Crépuscule

Frôlée par les ombres des morts
Sur l’herbe où le jour s’exténue
L’arlequine s’est mise nue
Et dans l’étang mire son corps

Un charlatan crépusculaire
Vante les tours que l’on va faire
Le ciel sans teinte est constellé
D’astres pâles comme du lait

Sur les trétaux l’arlequin blême
Salue d’abord les spectateurs
Des sorciers venus de Bohême
Quelques fées et les enchanteurs

Ayant décroché une étoile
Il la manie à bras tendu
Tandis que des pieds un pendu
Sonne en mesure les cymbales

L’aveugle berce un bel enfant
La biche passe avec ses faons
Le nain regarde d’un air triste
Grandir l’arlequin trismégiste

 

Guillaume Apollinaire

Certes, il est étrange de ne plus habiter la terre,
ne plus avoir à se servir de gestes à peine appris,
aux roses et à tant d’autres choses si pleines de promesses
ne plus accorder le sens d’un avenir humain ;
n’être plus ce qu’on a été entre des mains infiniment fragiles
et abandonner jusqu’à son nom comme un jouet cassé.
Etrange de ne plus désirer ses désirs. Etrange
de voir flotter sans lien dans l’espace
tout ce qui jadis fut lié.
Etre mort est laborieux
et plein de reprises jusqu’à ce que peu à peu on devine
un peu d’éternité.

Rainer Maria Rilke

Je ne regrette rien, …

Je ne regrette rien, ni appels, ni larmes,

Tout passera comme la blancheur des pommiers.

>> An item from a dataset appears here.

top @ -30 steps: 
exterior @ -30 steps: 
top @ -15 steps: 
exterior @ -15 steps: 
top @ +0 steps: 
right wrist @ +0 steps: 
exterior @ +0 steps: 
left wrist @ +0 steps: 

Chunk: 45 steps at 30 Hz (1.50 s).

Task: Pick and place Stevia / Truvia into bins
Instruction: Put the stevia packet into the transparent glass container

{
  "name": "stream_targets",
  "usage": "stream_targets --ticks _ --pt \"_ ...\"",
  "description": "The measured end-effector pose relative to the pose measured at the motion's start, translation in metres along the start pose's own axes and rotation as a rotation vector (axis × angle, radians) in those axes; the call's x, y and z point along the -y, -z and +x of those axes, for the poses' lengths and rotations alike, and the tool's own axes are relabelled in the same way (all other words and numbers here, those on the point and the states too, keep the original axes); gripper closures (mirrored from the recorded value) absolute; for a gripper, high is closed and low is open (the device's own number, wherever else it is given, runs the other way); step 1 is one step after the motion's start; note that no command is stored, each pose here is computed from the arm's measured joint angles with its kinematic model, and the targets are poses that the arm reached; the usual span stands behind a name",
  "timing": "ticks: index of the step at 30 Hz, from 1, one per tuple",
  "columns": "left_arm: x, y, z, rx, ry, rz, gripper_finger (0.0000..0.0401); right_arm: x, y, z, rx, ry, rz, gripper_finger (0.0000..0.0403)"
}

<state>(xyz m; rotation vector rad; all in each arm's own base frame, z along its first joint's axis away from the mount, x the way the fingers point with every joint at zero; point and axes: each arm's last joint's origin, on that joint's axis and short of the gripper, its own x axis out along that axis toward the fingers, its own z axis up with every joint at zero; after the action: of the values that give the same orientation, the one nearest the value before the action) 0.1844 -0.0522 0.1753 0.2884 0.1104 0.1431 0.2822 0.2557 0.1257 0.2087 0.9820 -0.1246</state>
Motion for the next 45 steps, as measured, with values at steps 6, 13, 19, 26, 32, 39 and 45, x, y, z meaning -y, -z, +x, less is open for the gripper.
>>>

Saisi par l’automne d’or déclinant,

Ma jeunesse, comme tu es à jamais loin.

 

Tu ne battras plus comme autrefois,

Mon cœur pris, frissonnant aux premiers froids,

Et au pays des cierges des blancs bouleaux

Je n’irai plus me promener pieds nus.

 

Âme errante ! Toujours plus rarement

Tu attises la flamme de mes lèvres.

Ô ma fraîcheur perdue

Ô mes regards, mes élans, mes fièvres.

 

Chaque jour, plus sobre, moins désirant.

Ô ma vie, ne fut-elle qu’un rêve ?

Comme si, au printemps, à l’aube sonore,

Je galopais sur un coursier rose.

 

Nous sommes en ce monde tous mortels,

Vois couler le cuivre des érables…

Ah ! Que soit à jamais béni

Ce qui est venu fleurir et mourir.

 

Sergueï Essenine

 

Deux chansons-la seconde

Cette merveille de notre rencontre,
Etait lumière et chanson.
Je ne voulais plus
Aller nulle part.
C’était une amère douceur
Qu’un bonheur au lieu d’un devoir,
Je devais ne pas lui parler,
Et j’ai parlé longtemps.
Que les passions étouffent les amants,
Qu’elles exigent des réponses !
Nous n’étions plus, mon ami, que des âmes
Sur le bord du monde.

Anna Akhmatova

Ô mes amis,…

Ô mes amis, vous tous, je ne renie
aucun de vous ; ni même ce passant
qui n’était de l’inconcevable vie
qu’un doux regard ouvert et hésitant.
Combien de fois un être, malgré lui,
arrête de son œil ou de son geste
l’imperceptible fuite d’autrui,
en lui rendant un instant manifeste.
Les inconnus. Ils ont leur large part
à notre sort que chaque jour complète.
Précise bien, ô inconnue discrète,
mon cœur distrait, en levant ton regard.
Rainer Maria Rilke

Vues des Anges, les cimes…

Vues des Anges, les cimes des arbres peut-être
sont des racines, buvant les cieux ;
et dans le sol, les profondes racines d’un hêtre
leur semblent des faîtes silencieux.

Pour eux, la terre, n’est-elle point transparente
en face d’un ciel, plein comme un corps ?
Cette terre ardente, où se lamente
auprès des sources l’oubli des morts.